-- TASK PROMPT --
Copy out exactly the lines below that run from the one holding "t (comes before" to the one holding "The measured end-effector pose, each", keeping both of those lines and no others.

-- SUPPLIED DATA --
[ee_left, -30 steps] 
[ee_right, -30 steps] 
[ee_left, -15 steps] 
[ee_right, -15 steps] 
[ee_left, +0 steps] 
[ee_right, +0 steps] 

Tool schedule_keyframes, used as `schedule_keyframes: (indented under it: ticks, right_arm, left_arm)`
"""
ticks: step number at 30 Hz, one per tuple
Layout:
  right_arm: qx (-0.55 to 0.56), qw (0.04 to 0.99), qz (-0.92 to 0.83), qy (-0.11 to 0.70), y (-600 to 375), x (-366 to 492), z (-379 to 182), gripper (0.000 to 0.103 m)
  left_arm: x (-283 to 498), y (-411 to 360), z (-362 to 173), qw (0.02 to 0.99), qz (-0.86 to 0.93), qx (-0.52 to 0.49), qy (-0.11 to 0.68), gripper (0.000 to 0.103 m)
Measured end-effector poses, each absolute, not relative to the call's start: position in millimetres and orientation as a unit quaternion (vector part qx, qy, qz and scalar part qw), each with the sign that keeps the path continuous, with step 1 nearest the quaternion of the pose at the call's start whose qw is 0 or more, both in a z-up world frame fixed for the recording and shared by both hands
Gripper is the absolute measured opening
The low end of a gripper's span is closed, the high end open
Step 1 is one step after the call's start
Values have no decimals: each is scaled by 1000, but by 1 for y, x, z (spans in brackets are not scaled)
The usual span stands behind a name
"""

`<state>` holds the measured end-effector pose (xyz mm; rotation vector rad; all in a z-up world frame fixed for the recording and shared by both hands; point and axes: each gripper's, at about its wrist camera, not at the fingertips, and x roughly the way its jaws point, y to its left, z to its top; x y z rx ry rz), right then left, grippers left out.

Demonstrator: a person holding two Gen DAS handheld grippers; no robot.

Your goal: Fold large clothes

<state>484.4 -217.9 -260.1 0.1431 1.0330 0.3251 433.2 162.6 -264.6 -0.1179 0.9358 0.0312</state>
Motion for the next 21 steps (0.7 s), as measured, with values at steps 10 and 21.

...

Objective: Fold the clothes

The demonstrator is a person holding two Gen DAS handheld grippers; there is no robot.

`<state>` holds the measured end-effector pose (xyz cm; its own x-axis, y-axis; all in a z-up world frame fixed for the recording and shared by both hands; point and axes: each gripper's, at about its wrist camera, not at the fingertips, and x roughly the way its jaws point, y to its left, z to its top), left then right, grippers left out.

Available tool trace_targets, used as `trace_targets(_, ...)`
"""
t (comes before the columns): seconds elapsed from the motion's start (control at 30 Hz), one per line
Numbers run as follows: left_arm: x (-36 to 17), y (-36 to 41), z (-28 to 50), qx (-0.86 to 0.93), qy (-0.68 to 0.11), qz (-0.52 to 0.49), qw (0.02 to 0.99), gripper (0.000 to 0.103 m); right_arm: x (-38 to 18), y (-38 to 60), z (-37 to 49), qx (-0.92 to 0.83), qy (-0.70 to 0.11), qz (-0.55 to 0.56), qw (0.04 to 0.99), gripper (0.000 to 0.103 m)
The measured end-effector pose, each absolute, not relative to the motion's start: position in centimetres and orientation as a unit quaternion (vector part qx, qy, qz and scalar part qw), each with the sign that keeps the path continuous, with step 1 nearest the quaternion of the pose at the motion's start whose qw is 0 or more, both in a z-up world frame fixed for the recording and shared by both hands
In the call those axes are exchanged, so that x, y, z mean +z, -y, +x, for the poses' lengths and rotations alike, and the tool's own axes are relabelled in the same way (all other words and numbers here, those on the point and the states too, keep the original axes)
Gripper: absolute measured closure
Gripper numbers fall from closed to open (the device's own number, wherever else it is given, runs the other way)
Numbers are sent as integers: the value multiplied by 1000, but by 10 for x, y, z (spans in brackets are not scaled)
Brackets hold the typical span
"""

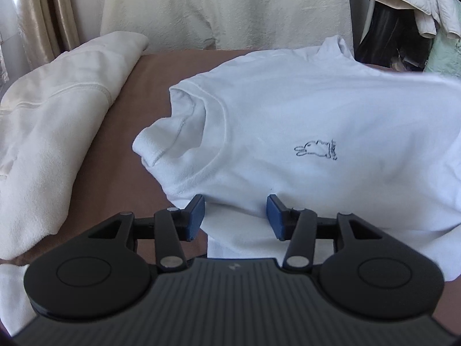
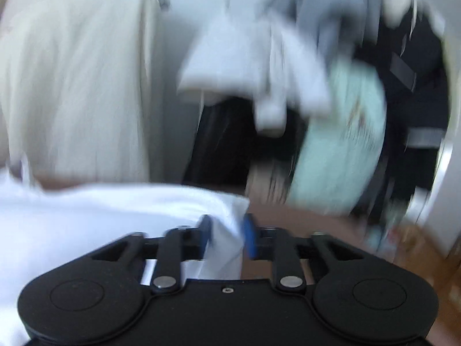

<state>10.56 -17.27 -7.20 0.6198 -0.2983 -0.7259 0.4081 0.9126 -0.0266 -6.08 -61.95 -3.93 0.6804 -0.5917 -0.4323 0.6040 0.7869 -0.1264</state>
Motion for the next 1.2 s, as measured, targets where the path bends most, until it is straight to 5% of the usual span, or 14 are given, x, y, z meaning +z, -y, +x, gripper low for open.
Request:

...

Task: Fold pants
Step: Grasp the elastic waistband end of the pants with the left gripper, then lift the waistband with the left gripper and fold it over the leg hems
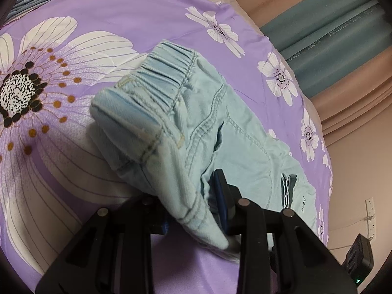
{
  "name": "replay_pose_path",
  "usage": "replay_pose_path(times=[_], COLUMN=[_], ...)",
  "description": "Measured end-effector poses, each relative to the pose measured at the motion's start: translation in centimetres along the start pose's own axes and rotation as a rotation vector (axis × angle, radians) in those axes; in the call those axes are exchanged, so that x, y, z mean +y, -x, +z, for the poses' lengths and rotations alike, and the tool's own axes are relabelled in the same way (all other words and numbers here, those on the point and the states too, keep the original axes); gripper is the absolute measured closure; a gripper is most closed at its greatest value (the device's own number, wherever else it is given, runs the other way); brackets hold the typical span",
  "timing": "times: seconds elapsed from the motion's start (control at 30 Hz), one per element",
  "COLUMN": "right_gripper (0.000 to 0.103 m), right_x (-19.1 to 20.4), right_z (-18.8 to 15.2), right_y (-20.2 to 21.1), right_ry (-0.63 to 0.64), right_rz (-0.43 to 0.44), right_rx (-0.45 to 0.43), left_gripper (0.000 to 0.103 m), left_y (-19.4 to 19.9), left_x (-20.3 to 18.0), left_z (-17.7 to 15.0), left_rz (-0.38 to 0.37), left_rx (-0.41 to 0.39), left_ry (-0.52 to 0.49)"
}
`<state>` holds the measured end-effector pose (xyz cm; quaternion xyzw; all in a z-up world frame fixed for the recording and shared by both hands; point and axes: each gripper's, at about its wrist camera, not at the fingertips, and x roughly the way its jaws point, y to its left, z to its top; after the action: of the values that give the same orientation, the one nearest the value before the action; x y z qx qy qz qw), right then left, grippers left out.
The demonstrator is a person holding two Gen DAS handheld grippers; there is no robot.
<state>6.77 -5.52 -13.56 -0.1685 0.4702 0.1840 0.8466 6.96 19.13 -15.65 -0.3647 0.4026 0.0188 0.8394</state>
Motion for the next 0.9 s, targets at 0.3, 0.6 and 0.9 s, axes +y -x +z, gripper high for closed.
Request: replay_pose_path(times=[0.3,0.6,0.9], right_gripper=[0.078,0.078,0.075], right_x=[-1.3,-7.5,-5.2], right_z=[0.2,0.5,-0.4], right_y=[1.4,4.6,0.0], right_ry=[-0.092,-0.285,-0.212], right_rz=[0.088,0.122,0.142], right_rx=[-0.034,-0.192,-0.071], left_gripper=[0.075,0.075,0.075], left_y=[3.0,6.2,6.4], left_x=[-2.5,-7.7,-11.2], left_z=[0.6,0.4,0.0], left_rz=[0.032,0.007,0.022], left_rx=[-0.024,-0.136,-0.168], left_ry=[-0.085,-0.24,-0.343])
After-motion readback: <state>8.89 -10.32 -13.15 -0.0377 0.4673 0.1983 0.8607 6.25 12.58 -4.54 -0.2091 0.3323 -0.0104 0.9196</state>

-- WRITTEN ANSWER --
t (comes before the columns): seconds elapsed from the motion's start (control at 30 Hz), one per line
Numbers run as follows: left_arm: x (-36 to 17), y (-36 to 41), z (-28 to 50), qx (-0.86 to 0.93), qy (-0.68 to 0.11), qz (-0.52 to 0.49), qw (0.02 to 0.99), gripper (0.000 to 0.103 m); right_arm: x (-38 to 18), y (-38 to 60), z (-37 to 49), qx (-0.92 to 0.83), qy (-0.70 to 0.11), qz (-0.55 to 0.56), qw (0.04 to 0.99), gripper (0.000 to 0.103 m)
The measured end-effector pose, each absolute, not relative to the motion's start: position in centimetres and orientation as a unit quaternion (vector part qx, qy, qz and scalar part qw), each with the sign that keeps the path continuous, with step 1 nearest the quaternion of the pose at the motion's start whose qw is 0 or more, both in a z-up world frame fixed for the recording and shared by both hands

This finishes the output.